Tunisie – Présidentielle : Mehdi Jomaa… en réserve de la République?

 

En refusant de rentrer dans la bataille de la présidentielle, le chef du gouvernement n’a pas insulté… son avenir. En gardant intactes toutes ses chances de rebondir après le 23 novembre 2014.

mehdi-jomaa-122013.jpgVous l’aurez sans doute reconnu qu’on a paraphrasé un titre de notre confrère Jeune Afrique à la fin des années 80-début 90, lorsque Mohamed Jegham, alors ministre de Ben Ali, a été nommé ambassadeur de la Tunisie à Rome: «Mohamed Jegham en réserve de la République», c’était le titre.

Mehdi Jomaa a-t-il bien fait ne pas se présenter à la présidentielle de novembre 2014? Réponse: oui. Et pour au moins deux raisons.

La première, c’est que l’homme savait qu’en se présentant à l’échéance présidentielle, il allait ou pouvait susciter beaucoup de critiques. Pour ne pas dire plus. N’avait-il pas «promis» ou plutôt contraint, ainsi que toute l’équipe gouvernementale constituée de «technocrates», de ne pas se présenter aussi bien aux législatives qu’à la présidentielle?

Une des tâches essentielles de cette équipe n’était-elle pas de réussir ces élections? En somme de faire arriver le pays à bon port après la dernière période de transition. Une période de transition qui a été négociée pendant des mois par un Quartet; lequel Quartet n’aurait pas fait passer l’occasion de le rappeler en tapant sur la table.

On comprend très bien que si Mehdi Jomaa avait franchi le Rubicon, il aurait et perturbé le cours de cette dernière période de transition –comment être juge et partie?- et perdu beaucoup de son crédit et de sa crédibilité. Ne savait-il du reste pas en prenant la tête du gouvernement, en février 2014, qu’il s’agissait là d’un principe sacro-saint qu’il fallait respecter? Que peut valoir, à ce titre, un politique qui ne respecte ses engagements?

La deuxième raison a trait à sa carrière politique. L’ingénieur de 52 ans –il est né en 1962- sait que sa carrière politique est loin d’être finie. Il est certain que de belles perspectives peuvent s’ouvrir devant lui s’il réussit –ainsi que toute son équipe du reste- le cap des élections d’octobre-novembre 2014.

«Vivre pour autrui»

Il sait qu’il bénéficiera d’une aura inestimable en achevant les différentes périodes de transition qui ont préparé la Tunisie à asseoir une vie politique dans laquelle les Tunisiens vont bénéficier –on l’espère du moins- d’une plus grande stabilité politique et économique.
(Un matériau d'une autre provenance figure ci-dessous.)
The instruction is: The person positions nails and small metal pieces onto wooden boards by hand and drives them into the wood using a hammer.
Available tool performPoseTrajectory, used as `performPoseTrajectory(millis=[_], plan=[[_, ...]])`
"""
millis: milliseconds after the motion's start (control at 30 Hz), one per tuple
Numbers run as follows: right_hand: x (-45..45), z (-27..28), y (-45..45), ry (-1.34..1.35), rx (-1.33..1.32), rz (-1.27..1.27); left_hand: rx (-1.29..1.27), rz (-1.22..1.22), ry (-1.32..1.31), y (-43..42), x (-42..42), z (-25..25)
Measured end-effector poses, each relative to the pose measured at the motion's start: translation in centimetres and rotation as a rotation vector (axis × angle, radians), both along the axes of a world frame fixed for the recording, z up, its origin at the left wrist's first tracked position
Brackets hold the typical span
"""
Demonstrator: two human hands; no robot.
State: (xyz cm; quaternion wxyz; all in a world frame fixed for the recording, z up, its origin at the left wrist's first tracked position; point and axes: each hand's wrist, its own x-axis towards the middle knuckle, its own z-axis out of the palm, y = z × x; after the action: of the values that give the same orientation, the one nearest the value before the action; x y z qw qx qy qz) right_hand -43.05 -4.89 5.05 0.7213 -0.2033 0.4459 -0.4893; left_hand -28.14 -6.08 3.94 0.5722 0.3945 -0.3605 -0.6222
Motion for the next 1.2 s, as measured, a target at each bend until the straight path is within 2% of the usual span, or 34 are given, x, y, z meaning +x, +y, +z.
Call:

Dans ce même ordre d’idées, quel plus grand service peut-on rendre à son pays que de se mettre à son service en pensant en priorité –sinon en totalité- aux autres? De quoi rappeler cette vieille et ô combien célèbre phrase du philosophe français Auguste Comte inscrite sur sa statue Place de La Sorbonne à Paris: «Vivre pour autrui». Et qui a beaucoup ému le président Habib Bourguiba lorsqu’il était étudiant à la Faculté de droit. Le leader tunisien aimait à répéter qu’elle a bouleversé sa vie.

Dans notre histoire beaucoup plus récente, un autre homme d’Etat doit une grande part de sa popularité au même épisode. Comme Mehdi Jomaa aujourd’hui, Béji Caïd Essebsi a en effet engagé un combat, au cours d’une autre période de transition, en vue de préparer des élections, celles de l’Assemblée nationale constituante (ANC), et à remettre le pouvoir à ceux que le peuple aura choisis. L’histoire lui a tressé que des lauriers.

Autant dire que Mehdi Jomaa a tout à gagner, rien à perdre, en refusant de se présenter à la présidentielle de novembre 2014.